*** Opening of WORKING DATA ***

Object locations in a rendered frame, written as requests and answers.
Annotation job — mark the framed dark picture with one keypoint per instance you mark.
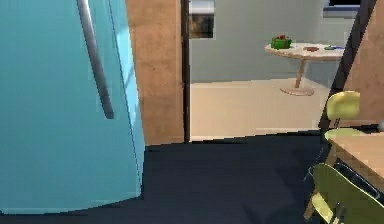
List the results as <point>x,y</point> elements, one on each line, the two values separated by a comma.
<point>201,23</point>

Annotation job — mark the green bowl with red fruit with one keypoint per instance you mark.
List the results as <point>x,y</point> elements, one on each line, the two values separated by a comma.
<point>281,42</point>

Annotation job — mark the brown flat plate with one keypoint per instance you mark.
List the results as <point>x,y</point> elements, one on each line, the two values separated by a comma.
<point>311,49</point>

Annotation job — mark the turquoise fridge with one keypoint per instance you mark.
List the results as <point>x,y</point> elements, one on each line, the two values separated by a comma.
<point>50,116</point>

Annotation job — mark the yellow-green chair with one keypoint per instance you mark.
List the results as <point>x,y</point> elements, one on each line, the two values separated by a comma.
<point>343,196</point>
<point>343,110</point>

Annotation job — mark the small green and blue item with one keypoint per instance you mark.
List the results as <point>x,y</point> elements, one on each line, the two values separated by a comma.
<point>333,48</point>

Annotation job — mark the wooden dining table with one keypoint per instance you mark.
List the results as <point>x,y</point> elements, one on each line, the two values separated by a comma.
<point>361,156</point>

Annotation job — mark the window with blue sill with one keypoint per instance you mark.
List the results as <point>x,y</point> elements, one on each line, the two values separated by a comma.
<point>341,8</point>

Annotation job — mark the round pale pedestal table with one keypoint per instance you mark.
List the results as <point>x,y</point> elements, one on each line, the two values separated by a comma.
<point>305,55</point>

*** Close of WORKING DATA ***

WORK ITEM:
The result should be an exact retyped version of all the entries above, containing no pictures.

THE ANSWER:
Object locations in a rendered frame, written as requests and answers.
Annotation job — mark the framed dark picture with one keypoint per instance you mark.
List the results as <point>x,y</point> elements, one on each line, the two values separated by a comma.
<point>201,23</point>

Annotation job — mark the green bowl with red fruit with one keypoint per instance you mark.
List the results as <point>x,y</point> elements, one on each line, the two values separated by a comma.
<point>281,42</point>

Annotation job — mark the brown flat plate with one keypoint per instance you mark.
List the results as <point>x,y</point> elements, one on each line, the two values separated by a comma.
<point>311,49</point>

Annotation job — mark the turquoise fridge with one keypoint per instance you mark.
List the results as <point>x,y</point> elements, one on each line, the two values separated by a comma.
<point>50,116</point>

Annotation job — mark the yellow-green chair with one keypoint per instance you mark.
List the results as <point>x,y</point> elements, one on each line, the two values separated by a comma.
<point>343,196</point>
<point>343,110</point>

Annotation job — mark the small green and blue item with one keypoint per instance you mark.
List the results as <point>x,y</point> elements, one on each line, the two values separated by a comma.
<point>333,48</point>

Annotation job — mark the wooden dining table with one keypoint per instance you mark.
List the results as <point>x,y</point> elements, one on each line, the two values separated by a comma.
<point>361,156</point>

Annotation job — mark the window with blue sill with one keypoint per instance you mark.
List the results as <point>x,y</point> elements, one on each line, the two values separated by a comma.
<point>341,8</point>

Annotation job — mark the round pale pedestal table with one keypoint per instance you mark.
List the results as <point>x,y</point> elements, one on each line, the two values separated by a comma.
<point>305,55</point>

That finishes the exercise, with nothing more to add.